▶ [HOW TO COMPLETE THIS TASK] What's wanted is the full listing, reproduced exactly.
┌─ SUPPLIED INFORMATION
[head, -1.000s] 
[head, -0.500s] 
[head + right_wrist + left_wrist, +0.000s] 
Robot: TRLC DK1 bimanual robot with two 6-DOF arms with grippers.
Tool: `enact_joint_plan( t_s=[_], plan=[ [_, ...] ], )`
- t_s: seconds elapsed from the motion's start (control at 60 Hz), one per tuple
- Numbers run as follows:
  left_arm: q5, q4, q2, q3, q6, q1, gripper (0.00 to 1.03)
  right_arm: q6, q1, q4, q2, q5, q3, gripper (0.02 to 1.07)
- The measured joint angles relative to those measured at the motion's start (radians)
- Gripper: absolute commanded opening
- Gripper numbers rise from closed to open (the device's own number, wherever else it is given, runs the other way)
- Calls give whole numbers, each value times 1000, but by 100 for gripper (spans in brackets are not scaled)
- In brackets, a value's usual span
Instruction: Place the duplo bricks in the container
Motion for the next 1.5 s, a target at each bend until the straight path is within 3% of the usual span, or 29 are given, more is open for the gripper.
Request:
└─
▶ [WRITTEN ANSWER]
[head, -1.000s] 
[head, -0.500s] 
[head + right_wrist + left_wrist, +0.000s] 
Robot: TRLC DK1 bimanual robot with two 6-DOF arms with grippers.
Tool: `enact_joint_plan( t_s=[_], plan=[ [_, ...] ], )`
- t_s: seconds elapsed from the motion's start (control at 60 Hz), one per tuple
- Numbers run as follows:
  left_arm: q5, q4, q2, q3, q6, q1, gripper (0.00 to 1.03)
  right_arm: q6, q1, q4, q2, q5, q3, gripper (0.02 to 1.07)
- The measured joint angles relative to those measured at the motion's start (radians)
- Gripper: absolute commanded opening
- Gripper numbers rise from closed to open (the device's own number, wherever else it is given, runs the other way)
- Calls give whole numbers, each value times 1000, but by 100 for gripper (spans in brackets are not scaled)
- In brackets, a value's usual span
Instruction: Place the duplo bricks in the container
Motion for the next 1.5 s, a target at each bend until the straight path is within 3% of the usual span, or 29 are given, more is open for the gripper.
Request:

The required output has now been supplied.